• [Data]
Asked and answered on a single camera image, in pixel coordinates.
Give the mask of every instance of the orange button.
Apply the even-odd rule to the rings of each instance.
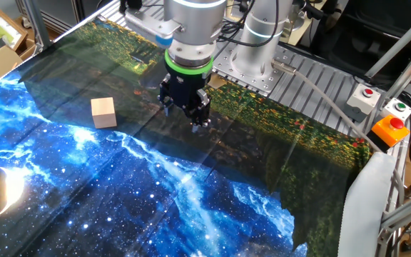
[[[372,131],[389,147],[393,147],[410,133],[408,128],[404,127],[404,123],[393,115],[388,115],[381,121],[378,121],[372,127]]]

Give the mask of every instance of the white fabric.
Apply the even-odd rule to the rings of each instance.
[[[339,257],[375,256],[395,167],[395,157],[374,153],[351,185],[343,209]]]

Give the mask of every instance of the galaxy print fabric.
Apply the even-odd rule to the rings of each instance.
[[[193,134],[156,100],[163,69],[156,46],[96,19],[0,80],[0,256],[337,255],[368,146],[288,109],[286,126],[335,136],[330,158],[249,126],[244,108],[216,106]],[[95,129],[90,99],[109,96],[118,127]],[[342,146],[353,163],[333,158]]]

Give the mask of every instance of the picture frame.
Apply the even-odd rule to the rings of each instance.
[[[11,49],[17,50],[27,36],[27,31],[0,10],[0,38],[3,37]]]

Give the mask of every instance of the gray hose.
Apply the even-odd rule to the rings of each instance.
[[[354,123],[353,121],[348,118],[346,114],[343,113],[342,110],[340,110],[339,106],[337,106],[333,100],[331,100],[321,89],[319,89],[312,81],[307,79],[306,76],[304,76],[302,73],[299,71],[294,71],[294,74],[301,78],[307,85],[309,85],[315,92],[319,93],[321,97],[333,108],[333,110],[342,117],[343,121],[345,121],[346,124],[348,124],[356,133],[358,134],[359,137],[367,140],[369,144],[374,148],[376,152],[381,152],[376,144],[374,144]]]

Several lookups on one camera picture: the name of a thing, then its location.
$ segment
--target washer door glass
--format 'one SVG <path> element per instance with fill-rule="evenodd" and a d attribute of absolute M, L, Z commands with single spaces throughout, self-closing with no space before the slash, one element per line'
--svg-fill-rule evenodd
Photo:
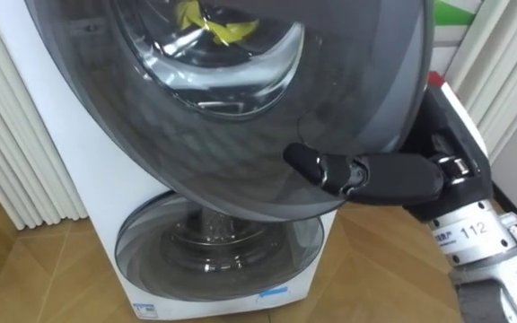
<path fill-rule="evenodd" d="M 26 1 L 67 82 L 133 160 L 188 199 L 248 220 L 340 206 L 283 150 L 394 150 L 425 86 L 427 0 L 323 5 L 329 25 L 338 13 L 349 21 L 341 31 L 202 0 Z"/>
<path fill-rule="evenodd" d="M 320 252 L 318 218 L 258 223 L 167 193 L 139 207 L 118 234 L 115 258 L 140 289 L 182 301 L 264 292 L 300 274 Z"/>

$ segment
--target number label
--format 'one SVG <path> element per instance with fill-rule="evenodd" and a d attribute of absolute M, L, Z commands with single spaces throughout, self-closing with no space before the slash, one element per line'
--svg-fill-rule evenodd
<path fill-rule="evenodd" d="M 472 224 L 468 228 L 462 228 L 460 232 L 464 234 L 466 239 L 470 239 L 470 237 L 476 237 L 480 234 L 487 233 L 486 224 L 482 222 Z"/>

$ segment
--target wooden floor
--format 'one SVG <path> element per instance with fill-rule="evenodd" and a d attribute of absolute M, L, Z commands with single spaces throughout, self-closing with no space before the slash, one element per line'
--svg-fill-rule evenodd
<path fill-rule="evenodd" d="M 400 208 L 340 210 L 311 293 L 282 308 L 193 323 L 461 322 L 449 266 Z M 0 323 L 141 322 L 89 221 L 22 232 L 0 277 Z"/>

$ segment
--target white radiator
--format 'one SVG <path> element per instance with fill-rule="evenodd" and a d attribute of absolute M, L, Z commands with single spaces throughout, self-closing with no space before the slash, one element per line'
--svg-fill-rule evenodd
<path fill-rule="evenodd" d="M 486 0 L 446 79 L 478 125 L 494 162 L 517 128 L 517 0 Z"/>
<path fill-rule="evenodd" d="M 17 229 L 87 216 L 1 39 L 0 201 Z"/>

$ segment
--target front-load washer
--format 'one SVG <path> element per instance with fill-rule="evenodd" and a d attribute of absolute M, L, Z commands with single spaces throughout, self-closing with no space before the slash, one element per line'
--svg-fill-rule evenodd
<path fill-rule="evenodd" d="M 0 0 L 4 43 L 139 318 L 307 296 L 343 201 L 282 151 L 397 149 L 429 64 L 429 1 L 352 3 L 305 6 L 325 24 L 195 0 Z"/>

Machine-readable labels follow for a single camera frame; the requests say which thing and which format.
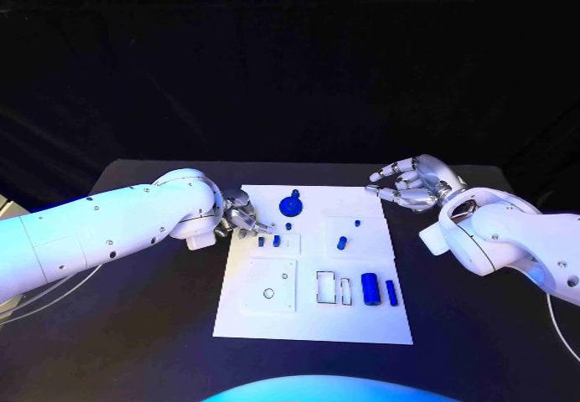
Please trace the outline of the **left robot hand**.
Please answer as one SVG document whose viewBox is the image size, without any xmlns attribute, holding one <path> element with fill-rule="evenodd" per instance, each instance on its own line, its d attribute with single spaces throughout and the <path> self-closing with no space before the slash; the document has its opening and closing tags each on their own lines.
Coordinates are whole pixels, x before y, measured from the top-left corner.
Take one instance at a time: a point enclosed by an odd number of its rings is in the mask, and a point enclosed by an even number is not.
<svg viewBox="0 0 580 402">
<path fill-rule="evenodd" d="M 226 189 L 222 192 L 223 215 L 213 233 L 225 238 L 238 229 L 238 238 L 248 235 L 271 234 L 274 228 L 258 222 L 257 211 L 249 201 L 249 195 L 241 189 Z"/>
</svg>

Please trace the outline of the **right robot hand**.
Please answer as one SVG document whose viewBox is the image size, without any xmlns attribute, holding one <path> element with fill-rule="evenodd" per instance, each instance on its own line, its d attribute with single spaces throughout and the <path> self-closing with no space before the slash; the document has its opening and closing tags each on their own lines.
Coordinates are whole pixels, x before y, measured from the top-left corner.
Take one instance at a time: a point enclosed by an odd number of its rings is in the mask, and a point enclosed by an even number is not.
<svg viewBox="0 0 580 402">
<path fill-rule="evenodd" d="M 415 213 L 441 207 L 469 189 L 450 166 L 427 154 L 392 162 L 368 180 L 365 191 Z"/>
</svg>

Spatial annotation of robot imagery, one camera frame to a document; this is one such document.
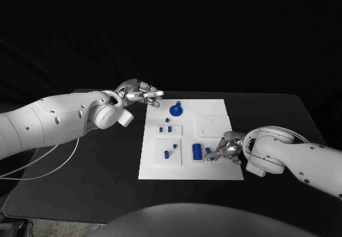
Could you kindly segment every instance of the white robotic arm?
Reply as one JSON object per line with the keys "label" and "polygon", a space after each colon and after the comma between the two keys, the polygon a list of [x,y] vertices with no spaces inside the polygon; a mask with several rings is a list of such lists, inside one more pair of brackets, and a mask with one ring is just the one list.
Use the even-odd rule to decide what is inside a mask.
{"label": "white robotic arm", "polygon": [[137,79],[114,91],[71,93],[40,99],[0,114],[0,159],[33,148],[63,144],[92,129],[105,129],[133,120],[124,109],[134,101],[159,107],[164,93]]}
{"label": "white robotic arm", "polygon": [[[342,151],[309,141],[290,130],[267,126],[247,135],[225,132],[218,149],[205,158],[219,156],[241,164],[241,150],[248,159],[245,169],[264,177],[265,173],[281,174],[287,167],[296,178],[342,199]],[[293,144],[294,137],[304,143]]]}

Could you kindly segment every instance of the black cloth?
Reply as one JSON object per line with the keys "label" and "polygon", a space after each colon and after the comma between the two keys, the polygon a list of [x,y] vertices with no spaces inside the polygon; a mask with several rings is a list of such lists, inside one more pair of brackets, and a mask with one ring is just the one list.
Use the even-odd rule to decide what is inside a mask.
{"label": "black cloth", "polygon": [[[224,99],[235,131],[274,125],[326,144],[299,97],[284,94],[166,92],[166,99]],[[6,205],[6,215],[91,223],[108,223],[128,212],[157,204],[196,202],[234,207],[270,216],[322,234],[342,213],[336,197],[297,181],[290,171],[258,177],[245,171],[244,181],[138,180],[146,105],[127,107],[128,127],[115,123],[92,130],[66,165],[46,177],[20,181]],[[62,144],[23,178],[52,171],[66,160],[76,141]],[[40,148],[37,158],[50,148]]]}

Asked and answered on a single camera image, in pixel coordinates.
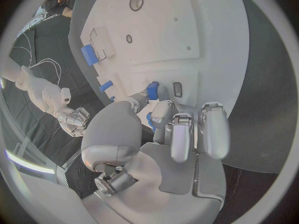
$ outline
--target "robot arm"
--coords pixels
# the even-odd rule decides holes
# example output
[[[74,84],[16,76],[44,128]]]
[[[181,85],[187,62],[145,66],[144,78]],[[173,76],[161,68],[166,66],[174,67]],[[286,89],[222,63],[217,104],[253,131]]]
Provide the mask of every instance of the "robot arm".
[[[37,78],[26,66],[20,67],[8,58],[2,76],[15,82],[20,90],[27,91],[31,101],[43,112],[58,119],[61,127],[72,137],[84,135],[89,113],[82,107],[73,110],[67,106],[71,100],[69,88],[60,89],[45,79]]]

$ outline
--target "humanoid robot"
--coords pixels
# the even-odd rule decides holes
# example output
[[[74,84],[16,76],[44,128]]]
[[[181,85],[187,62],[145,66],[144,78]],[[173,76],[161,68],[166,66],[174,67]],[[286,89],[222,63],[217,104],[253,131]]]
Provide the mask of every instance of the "humanoid robot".
[[[34,77],[29,68],[10,58],[3,77],[28,91],[32,102],[56,117],[69,135],[83,136],[83,162],[99,172],[95,179],[99,198],[85,199],[96,207],[88,209],[95,219],[181,224],[212,223],[217,217],[226,194],[220,160],[230,146],[227,114],[220,103],[206,103],[198,113],[178,111],[167,88],[160,85],[106,106],[85,129],[89,114],[67,106],[68,88]],[[156,130],[153,142],[141,147],[137,113],[148,104],[149,92],[159,99],[150,115]]]

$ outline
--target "blue block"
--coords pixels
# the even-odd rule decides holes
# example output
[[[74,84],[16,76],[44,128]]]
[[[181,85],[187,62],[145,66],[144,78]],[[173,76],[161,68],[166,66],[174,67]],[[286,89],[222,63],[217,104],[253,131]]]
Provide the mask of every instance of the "blue block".
[[[83,46],[81,48],[81,51],[82,51],[83,56],[85,57],[85,60],[89,66],[93,66],[94,64],[99,62],[99,59],[96,56],[96,53],[90,44]]]
[[[152,82],[147,87],[148,98],[151,101],[156,101],[158,99],[158,94],[157,94],[158,86],[159,86],[158,82]]]
[[[104,83],[103,85],[100,86],[100,91],[104,92],[106,89],[108,89],[112,85],[113,85],[112,81],[107,81],[106,83]]]
[[[155,132],[155,127],[153,126],[153,124],[152,124],[151,121],[150,121],[150,116],[151,116],[151,112],[149,112],[149,113],[147,114],[147,120],[148,120],[148,122],[149,122],[149,125],[151,126],[151,130],[152,130],[153,132]]]

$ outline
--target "circular hole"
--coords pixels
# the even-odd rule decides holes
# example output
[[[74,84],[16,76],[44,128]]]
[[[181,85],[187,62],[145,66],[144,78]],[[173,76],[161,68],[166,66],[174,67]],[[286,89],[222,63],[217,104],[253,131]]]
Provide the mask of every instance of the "circular hole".
[[[133,11],[138,11],[143,6],[144,0],[130,0],[130,8]]]
[[[127,35],[127,42],[132,43],[132,37],[130,35]]]

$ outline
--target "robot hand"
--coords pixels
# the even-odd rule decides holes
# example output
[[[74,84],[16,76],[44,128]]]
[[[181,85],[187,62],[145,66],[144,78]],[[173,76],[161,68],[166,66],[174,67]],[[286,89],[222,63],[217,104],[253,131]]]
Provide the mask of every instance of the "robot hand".
[[[61,127],[72,137],[84,135],[89,113],[82,107],[73,110],[67,106],[71,100],[69,88],[60,89],[45,79],[37,78],[26,66],[20,67],[10,59],[9,69],[3,77],[15,82],[16,87],[27,91],[31,101],[43,112],[58,119]]]

• [Goal of the exercise]
Each line of the entries where the string "trace" occurs should be shown.

• [Answer space]
Please trace the outline of the **left robot hand**.
Please trace the outline of the **right robot hand**.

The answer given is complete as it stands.